AIM OF THE TASK:
Looking at the entries underneath, work out how many lines contain "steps". Write only that number.

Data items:
::::::::

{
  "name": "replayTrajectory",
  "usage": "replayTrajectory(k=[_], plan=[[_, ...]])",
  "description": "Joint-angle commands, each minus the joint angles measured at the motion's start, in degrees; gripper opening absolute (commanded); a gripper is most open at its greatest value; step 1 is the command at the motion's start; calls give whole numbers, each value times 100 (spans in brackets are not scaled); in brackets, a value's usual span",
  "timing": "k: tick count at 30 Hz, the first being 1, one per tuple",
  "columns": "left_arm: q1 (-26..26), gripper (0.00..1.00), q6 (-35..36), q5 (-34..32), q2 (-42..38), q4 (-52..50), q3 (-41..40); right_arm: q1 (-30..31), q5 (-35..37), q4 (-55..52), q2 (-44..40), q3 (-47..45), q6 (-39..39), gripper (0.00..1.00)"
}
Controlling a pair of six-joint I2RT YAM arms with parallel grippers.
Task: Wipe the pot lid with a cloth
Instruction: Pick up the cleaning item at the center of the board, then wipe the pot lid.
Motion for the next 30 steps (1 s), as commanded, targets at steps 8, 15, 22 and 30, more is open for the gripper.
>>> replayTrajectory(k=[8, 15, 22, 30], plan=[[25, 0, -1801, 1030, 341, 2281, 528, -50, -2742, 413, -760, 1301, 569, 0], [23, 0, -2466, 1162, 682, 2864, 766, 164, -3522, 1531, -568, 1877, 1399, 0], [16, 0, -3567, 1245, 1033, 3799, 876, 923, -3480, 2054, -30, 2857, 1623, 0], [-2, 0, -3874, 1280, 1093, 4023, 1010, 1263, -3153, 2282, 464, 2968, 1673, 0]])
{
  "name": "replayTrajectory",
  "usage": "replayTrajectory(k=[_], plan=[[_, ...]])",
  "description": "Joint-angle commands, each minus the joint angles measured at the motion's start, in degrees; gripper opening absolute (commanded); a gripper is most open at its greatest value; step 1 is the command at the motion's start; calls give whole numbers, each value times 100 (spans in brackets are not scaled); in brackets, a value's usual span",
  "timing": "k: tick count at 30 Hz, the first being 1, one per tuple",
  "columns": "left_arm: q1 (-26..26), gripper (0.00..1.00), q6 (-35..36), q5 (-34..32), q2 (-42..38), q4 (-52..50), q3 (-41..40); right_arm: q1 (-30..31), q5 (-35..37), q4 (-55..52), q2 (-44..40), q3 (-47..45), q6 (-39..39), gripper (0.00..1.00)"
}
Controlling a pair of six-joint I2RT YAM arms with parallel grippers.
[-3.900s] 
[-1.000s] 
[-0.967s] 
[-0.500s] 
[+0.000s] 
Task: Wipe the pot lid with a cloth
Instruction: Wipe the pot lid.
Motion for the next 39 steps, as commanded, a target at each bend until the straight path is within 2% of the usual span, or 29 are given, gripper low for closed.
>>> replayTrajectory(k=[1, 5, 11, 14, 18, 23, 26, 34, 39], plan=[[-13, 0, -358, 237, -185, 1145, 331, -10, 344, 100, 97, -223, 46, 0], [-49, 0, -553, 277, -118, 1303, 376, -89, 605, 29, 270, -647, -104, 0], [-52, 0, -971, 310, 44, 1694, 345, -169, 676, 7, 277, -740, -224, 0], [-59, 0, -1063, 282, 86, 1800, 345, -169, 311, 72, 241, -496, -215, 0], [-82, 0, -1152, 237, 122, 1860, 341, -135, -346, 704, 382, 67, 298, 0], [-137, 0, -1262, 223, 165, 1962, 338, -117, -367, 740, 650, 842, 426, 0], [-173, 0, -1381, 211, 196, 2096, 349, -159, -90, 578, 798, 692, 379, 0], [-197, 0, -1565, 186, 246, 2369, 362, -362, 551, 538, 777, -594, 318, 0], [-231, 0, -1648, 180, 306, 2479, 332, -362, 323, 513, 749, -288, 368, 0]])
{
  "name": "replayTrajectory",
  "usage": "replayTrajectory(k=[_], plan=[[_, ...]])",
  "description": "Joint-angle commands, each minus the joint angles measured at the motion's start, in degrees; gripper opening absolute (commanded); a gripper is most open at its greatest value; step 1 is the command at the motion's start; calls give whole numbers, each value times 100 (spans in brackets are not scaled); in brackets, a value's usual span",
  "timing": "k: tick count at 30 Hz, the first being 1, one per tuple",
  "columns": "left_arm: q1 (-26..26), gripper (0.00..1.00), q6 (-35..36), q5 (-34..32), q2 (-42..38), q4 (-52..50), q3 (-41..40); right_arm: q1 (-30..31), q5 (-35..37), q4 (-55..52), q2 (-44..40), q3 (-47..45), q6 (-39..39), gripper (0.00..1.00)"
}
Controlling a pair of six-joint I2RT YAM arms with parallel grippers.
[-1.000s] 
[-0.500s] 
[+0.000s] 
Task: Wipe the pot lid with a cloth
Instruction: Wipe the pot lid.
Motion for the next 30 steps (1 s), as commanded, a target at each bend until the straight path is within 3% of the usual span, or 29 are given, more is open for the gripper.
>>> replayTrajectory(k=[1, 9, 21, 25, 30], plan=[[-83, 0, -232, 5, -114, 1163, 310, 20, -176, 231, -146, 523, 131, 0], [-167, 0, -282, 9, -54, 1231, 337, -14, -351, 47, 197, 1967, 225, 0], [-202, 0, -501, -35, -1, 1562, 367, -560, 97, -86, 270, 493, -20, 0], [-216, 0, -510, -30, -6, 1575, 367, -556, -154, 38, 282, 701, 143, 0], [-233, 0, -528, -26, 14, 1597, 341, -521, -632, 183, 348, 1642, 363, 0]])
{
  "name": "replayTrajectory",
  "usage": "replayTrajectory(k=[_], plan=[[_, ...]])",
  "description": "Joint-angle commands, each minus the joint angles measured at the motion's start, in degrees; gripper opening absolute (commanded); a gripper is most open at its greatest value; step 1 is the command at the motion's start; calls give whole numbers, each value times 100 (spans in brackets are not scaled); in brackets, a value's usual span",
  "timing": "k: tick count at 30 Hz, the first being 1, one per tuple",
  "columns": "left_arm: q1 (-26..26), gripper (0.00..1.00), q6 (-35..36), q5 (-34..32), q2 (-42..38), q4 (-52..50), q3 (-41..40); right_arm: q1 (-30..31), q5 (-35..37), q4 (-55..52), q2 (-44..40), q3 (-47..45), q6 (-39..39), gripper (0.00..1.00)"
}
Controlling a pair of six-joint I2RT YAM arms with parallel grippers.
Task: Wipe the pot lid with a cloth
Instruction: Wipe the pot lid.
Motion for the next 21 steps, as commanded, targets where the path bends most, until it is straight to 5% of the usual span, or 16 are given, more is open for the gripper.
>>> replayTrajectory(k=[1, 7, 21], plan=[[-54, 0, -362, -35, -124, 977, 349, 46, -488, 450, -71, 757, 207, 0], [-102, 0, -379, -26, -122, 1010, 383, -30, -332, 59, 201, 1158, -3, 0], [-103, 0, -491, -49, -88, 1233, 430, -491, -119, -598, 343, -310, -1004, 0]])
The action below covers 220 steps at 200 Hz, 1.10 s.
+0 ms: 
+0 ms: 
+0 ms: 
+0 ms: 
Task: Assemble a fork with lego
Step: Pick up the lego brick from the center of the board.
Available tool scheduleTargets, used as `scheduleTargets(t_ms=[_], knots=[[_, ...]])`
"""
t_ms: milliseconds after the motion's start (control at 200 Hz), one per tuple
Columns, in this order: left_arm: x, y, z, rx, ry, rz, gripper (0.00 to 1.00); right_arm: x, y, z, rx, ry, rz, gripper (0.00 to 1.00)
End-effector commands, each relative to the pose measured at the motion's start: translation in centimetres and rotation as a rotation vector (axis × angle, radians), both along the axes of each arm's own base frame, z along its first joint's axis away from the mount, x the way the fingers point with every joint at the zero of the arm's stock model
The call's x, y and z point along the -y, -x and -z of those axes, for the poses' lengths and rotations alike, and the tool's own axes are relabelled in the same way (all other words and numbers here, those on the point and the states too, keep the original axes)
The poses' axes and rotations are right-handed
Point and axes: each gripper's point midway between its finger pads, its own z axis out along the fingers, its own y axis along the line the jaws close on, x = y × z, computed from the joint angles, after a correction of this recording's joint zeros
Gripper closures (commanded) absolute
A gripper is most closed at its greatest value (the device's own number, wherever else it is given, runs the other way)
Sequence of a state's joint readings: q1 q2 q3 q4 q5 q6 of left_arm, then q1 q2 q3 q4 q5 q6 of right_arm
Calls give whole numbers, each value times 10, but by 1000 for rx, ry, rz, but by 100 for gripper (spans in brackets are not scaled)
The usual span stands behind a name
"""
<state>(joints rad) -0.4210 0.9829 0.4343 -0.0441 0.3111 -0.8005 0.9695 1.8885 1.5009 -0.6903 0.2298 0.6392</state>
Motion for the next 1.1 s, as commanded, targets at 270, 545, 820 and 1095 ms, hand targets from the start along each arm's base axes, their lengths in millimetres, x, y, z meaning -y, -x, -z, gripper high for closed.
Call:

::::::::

EXERCISE SOLUTION:
5